• _Exercise brief_
Look through the data below and extract, unchanged, the lines from the one that contains "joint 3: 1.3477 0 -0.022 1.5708" to the one that contains "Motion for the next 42", both included.

• _Available records_

----------

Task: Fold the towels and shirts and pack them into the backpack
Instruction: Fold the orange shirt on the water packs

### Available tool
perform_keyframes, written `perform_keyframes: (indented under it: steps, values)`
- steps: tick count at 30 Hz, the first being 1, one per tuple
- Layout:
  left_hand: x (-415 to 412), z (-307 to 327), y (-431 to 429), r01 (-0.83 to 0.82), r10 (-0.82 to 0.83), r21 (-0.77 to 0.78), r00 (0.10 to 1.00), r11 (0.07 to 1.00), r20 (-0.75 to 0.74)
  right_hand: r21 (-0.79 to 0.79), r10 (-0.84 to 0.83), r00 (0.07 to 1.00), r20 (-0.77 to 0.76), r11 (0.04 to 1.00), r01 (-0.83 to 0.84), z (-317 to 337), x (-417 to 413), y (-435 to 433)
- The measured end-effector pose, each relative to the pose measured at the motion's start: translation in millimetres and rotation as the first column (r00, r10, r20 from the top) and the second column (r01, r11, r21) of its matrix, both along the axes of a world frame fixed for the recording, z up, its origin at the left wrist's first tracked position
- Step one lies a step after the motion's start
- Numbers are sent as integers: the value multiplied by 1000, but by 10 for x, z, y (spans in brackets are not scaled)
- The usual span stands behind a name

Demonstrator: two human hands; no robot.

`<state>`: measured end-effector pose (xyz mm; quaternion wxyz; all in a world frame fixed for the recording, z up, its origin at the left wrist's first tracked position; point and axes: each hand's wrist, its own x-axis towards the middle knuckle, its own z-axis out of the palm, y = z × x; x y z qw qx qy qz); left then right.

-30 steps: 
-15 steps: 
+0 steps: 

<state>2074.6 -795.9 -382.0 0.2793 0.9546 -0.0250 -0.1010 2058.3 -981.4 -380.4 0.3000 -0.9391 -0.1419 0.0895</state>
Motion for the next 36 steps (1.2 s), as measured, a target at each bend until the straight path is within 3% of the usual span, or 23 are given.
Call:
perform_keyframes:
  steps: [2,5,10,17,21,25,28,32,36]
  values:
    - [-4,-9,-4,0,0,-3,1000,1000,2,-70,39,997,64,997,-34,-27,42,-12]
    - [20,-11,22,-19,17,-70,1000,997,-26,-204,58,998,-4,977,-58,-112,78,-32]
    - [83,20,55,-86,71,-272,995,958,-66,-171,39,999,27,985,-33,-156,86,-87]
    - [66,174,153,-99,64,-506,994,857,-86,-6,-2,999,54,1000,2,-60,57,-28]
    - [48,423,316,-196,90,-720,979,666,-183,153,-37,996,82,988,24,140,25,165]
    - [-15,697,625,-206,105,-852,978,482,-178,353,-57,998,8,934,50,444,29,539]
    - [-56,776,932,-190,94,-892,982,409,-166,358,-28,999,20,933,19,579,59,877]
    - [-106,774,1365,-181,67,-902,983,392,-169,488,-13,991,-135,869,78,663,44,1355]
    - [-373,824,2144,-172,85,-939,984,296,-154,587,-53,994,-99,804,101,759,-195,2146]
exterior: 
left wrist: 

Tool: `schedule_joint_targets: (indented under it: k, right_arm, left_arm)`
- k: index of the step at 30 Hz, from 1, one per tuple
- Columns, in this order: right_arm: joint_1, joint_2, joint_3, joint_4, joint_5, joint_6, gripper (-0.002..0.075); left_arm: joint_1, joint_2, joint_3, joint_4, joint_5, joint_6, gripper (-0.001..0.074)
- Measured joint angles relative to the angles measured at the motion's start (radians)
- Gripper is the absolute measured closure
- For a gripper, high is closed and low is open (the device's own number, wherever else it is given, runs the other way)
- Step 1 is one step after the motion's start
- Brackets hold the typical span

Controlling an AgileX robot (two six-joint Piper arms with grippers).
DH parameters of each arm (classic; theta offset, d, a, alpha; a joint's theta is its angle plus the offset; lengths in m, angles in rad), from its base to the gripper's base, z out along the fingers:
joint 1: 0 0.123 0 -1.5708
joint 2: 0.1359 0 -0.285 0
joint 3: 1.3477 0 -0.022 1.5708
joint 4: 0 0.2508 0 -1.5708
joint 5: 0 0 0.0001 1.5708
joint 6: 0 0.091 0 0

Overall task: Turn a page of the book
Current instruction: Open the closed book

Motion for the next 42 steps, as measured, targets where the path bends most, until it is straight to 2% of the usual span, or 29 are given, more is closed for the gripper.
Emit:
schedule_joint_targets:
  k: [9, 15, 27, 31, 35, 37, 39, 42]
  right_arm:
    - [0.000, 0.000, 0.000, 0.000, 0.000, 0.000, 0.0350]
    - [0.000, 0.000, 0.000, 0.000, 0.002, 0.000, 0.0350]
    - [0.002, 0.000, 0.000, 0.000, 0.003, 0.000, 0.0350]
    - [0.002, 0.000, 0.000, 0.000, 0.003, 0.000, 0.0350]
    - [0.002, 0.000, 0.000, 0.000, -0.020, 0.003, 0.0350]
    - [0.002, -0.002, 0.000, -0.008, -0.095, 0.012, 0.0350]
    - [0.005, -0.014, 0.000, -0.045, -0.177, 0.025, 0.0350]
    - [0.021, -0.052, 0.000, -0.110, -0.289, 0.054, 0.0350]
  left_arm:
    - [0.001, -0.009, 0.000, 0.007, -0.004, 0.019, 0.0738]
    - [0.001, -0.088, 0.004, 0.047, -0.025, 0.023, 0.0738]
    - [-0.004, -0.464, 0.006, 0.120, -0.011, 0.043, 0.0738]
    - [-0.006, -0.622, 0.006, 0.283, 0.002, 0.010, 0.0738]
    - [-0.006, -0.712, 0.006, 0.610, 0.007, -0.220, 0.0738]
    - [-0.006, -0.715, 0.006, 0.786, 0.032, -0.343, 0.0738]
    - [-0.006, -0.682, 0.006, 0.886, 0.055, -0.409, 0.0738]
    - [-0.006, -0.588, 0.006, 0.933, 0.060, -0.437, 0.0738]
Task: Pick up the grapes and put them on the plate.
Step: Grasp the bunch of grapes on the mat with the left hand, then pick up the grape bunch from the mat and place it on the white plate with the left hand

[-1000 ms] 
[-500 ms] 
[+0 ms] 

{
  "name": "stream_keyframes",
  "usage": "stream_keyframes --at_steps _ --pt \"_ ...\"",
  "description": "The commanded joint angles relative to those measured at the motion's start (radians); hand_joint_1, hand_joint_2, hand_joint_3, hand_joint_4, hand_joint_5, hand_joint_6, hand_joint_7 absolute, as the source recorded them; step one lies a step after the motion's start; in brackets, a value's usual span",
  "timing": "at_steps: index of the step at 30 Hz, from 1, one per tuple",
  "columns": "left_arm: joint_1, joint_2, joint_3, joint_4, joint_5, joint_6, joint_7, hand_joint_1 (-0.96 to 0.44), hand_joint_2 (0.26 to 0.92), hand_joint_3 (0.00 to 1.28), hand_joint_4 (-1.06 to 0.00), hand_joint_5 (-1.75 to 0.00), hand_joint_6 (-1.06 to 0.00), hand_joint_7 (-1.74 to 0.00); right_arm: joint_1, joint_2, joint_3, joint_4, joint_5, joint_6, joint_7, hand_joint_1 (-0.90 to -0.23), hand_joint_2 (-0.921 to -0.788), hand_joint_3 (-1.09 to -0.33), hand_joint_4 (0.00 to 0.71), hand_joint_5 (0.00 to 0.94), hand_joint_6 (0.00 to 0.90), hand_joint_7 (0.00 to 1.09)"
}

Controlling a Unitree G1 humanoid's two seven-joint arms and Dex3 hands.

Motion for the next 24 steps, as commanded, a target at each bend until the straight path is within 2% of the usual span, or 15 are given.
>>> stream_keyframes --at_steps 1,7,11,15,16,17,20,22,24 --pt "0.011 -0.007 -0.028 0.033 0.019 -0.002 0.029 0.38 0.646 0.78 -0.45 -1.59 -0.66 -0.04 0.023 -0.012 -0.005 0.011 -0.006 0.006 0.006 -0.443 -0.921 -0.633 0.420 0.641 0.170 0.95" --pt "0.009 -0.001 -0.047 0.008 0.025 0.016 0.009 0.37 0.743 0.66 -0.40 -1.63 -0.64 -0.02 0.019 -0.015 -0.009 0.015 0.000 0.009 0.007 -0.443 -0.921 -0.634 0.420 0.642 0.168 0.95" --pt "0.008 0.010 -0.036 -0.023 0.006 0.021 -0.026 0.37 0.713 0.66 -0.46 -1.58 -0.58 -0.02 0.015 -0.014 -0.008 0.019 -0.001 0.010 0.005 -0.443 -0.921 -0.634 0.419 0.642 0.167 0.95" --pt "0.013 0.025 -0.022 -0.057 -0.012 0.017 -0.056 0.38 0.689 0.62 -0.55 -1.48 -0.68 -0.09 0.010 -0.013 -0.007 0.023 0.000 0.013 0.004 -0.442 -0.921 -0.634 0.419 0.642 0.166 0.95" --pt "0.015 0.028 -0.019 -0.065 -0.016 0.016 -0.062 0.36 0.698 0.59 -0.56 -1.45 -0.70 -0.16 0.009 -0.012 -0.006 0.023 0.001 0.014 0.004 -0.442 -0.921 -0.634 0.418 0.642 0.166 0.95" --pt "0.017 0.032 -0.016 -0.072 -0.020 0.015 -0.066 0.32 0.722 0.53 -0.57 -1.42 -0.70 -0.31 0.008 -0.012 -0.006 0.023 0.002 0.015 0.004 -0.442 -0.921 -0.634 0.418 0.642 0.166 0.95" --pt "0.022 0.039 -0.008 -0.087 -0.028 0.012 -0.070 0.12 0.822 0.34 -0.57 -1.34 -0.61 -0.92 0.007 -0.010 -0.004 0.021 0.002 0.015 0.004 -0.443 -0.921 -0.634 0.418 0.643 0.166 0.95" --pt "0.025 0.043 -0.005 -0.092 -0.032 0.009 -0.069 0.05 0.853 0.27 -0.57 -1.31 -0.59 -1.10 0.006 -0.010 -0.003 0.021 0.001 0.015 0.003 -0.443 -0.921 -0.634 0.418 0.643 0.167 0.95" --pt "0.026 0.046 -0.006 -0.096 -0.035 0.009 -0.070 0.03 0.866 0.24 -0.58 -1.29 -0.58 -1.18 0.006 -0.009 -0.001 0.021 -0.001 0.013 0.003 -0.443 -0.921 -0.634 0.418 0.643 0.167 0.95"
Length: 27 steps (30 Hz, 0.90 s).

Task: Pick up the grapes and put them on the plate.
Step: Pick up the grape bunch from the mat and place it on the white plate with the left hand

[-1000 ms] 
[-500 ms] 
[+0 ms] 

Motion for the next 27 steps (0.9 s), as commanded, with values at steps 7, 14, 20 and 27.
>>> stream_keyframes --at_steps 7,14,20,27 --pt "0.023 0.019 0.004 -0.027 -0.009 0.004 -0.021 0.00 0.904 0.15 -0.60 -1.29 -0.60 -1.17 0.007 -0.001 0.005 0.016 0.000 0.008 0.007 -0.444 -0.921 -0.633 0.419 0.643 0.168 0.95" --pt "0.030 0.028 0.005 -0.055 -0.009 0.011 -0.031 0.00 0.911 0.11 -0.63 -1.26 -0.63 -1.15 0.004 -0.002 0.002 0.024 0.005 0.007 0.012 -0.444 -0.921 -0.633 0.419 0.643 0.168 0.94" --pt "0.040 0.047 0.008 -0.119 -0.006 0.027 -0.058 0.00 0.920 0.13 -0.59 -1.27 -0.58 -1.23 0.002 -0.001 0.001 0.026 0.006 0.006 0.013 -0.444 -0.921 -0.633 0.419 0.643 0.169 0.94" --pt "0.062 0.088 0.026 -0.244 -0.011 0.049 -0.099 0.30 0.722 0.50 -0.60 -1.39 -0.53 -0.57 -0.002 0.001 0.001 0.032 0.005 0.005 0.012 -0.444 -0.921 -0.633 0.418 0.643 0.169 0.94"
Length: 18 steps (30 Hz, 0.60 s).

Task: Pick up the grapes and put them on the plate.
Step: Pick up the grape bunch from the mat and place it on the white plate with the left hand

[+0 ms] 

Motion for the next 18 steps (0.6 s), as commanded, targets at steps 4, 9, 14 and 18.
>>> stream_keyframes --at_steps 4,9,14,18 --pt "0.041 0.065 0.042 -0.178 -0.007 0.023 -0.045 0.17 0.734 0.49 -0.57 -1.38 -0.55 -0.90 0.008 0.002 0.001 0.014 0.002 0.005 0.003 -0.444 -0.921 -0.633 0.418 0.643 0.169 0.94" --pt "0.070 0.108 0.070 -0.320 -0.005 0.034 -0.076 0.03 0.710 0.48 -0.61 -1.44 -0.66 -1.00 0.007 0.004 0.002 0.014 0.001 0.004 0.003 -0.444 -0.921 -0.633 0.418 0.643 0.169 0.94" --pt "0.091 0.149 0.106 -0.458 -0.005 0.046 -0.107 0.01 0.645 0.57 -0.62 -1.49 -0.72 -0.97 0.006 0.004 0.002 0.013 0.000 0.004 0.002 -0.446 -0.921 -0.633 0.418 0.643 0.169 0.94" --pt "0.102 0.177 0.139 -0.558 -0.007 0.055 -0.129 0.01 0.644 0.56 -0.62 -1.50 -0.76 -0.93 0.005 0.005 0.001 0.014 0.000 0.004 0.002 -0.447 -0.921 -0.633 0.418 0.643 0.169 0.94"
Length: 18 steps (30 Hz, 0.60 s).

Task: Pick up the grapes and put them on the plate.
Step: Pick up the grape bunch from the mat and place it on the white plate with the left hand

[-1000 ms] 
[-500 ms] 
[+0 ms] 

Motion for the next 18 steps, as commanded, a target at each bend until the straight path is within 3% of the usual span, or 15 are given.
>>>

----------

• _Reply to the exercise_
joint 3: 1.3477 0 -0.022 1.5708
joint 4: 0 0.2508 0 -1.5708
joint 5: 0 0 0.0001 1.5708
joint 6: 0 0.091 0 0

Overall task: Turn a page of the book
Current instruction: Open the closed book

Motion for the next 42 steps, as measured, targets where the path bends most, until it is straight to 2% of the usual span, or 29 are given, more is closed for the gripper.

The output contains the complete answer to the exercise.